METHODS: Between 1986 and 1991, 144 patients were admitted for acute diverticulitis diagnosed by abdominal computed tomography and had a successful nonoperative treatment. Remote complications (persisting or recurring diverticulitis) were also diagnosed by computed tomography. Patients had a poor outcome if they had one of these complications. Diverticulitis was graded mild or severe on computed tomography according to Ambrosetti's criteria. We determined statistically whether young age (<=50 years old) and severe diverticulitis were risk factors for a poor outcome.
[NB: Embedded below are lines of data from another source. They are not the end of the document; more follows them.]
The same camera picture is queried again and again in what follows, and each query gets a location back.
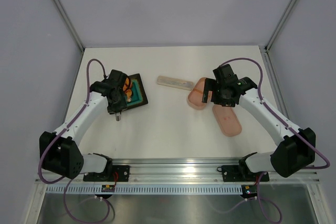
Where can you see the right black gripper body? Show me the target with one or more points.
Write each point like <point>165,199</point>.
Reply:
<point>219,97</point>

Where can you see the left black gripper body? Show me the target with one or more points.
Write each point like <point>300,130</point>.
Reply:
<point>119,105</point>

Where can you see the orange chicken drumstick toy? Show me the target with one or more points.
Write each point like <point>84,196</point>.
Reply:
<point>127,89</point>

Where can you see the pink lunch box base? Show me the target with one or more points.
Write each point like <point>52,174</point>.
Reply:
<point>194,99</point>

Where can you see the metal tongs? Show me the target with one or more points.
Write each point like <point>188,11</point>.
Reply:
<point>118,117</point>

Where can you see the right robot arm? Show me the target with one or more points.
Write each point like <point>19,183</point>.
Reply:
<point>294,145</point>

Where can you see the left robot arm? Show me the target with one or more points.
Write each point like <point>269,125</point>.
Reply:
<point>59,150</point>

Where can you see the pink lunch box lid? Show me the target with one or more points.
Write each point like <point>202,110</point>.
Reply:
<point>227,120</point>

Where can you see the black teal food tray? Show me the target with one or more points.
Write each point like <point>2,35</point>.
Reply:
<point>139,97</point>

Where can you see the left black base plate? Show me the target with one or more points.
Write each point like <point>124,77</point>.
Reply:
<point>119,173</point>

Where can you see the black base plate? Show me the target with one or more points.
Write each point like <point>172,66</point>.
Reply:
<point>237,173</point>
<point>119,173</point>

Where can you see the aluminium mounting rail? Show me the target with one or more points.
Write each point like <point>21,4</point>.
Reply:
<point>196,171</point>

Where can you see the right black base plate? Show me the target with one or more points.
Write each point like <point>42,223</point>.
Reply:
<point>237,173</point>

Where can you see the right frame post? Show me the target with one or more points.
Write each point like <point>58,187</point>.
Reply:
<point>281,24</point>

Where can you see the frame post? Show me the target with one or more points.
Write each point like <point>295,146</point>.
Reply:
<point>69,25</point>
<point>281,24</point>

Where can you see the white slotted cable duct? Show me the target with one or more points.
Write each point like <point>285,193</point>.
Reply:
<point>87,189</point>

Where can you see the left frame post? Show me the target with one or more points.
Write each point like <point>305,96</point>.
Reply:
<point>69,25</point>

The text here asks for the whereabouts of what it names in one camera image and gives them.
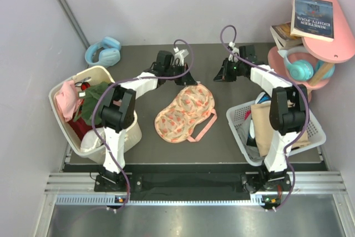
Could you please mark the aluminium rail frame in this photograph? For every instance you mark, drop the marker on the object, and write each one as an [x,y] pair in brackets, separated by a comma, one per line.
[194,196]

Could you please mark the floral mesh laundry bag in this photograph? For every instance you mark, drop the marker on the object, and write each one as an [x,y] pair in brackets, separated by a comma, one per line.
[188,117]

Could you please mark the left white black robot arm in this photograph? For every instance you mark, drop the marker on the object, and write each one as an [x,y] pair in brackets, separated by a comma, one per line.
[116,109]

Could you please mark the pink garment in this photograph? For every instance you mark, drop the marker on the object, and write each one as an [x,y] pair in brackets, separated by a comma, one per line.
[68,101]

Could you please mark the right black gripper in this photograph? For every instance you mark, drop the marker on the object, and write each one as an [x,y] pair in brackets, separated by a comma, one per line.
[223,75]

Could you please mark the beige folded garment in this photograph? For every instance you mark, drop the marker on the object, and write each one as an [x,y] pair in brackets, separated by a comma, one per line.
[262,127]

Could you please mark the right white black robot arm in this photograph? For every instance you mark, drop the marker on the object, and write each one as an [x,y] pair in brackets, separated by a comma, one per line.
[288,116]

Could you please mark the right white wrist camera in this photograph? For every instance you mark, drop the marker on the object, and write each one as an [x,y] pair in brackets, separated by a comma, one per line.
[235,51]

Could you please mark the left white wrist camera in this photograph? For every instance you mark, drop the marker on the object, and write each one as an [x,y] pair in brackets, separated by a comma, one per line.
[179,56]

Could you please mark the white garment in basket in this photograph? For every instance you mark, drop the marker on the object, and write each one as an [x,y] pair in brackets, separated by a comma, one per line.
[91,141]

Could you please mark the red garment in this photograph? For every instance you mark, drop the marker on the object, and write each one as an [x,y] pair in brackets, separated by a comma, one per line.
[80,127]

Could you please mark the blue headphones on table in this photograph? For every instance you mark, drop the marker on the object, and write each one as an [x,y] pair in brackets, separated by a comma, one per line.
[105,53]

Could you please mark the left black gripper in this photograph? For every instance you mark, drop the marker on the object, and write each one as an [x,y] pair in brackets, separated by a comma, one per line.
[186,80]

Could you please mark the teal headphones on shelf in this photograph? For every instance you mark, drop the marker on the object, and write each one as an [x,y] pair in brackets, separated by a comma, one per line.
[300,70]

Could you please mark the grey garment in basket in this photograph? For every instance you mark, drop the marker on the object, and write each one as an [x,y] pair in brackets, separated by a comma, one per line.
[248,142]

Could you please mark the dark green garment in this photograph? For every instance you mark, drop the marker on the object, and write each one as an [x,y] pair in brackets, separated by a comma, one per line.
[89,99]

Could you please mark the stacked paperback books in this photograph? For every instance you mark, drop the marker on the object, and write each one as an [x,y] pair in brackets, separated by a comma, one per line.
[282,37]

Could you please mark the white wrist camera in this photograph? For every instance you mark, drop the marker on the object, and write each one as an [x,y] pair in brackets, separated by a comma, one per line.
[179,56]
[235,51]

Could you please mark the Nineteen Eighty-Four book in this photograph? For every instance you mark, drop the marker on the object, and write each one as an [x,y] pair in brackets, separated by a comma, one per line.
[312,19]
RESULTS: One hundred eighteen patients with a contributive computed tomographic scan at admission were followed up. Median age was 63 (range, 23-93) years, with a median follow-up of 9.5 (range, 0.2-13.8) years. Eighty patients had no complications, and 38 had remote complications. The incidence of remote complications was the highest (54 percent at 5 years) for young patients with severe diverticulitis on computed tomography and the lowest (19 percent at 5 years) for older patients with mild disease. Young age and severe diverticulitis taken separately were both statistically significant factors of poor outcome (P = 0.007 and P = 0.003, respectively), although age was no longer significant after stratification for disease severity on computed tomography (P = 0.07). Twenty-four patients died. The cause of death was unrelated to diverticulitis in 21 cases and unknown in the remaining 3.

CONCLUSIONS: We propose that after a first acute episode of diverticulitis treated nonoperatively, elective colectomy should be offered to young patients (<=50 years old) with severe diverticulitis on computed tomography.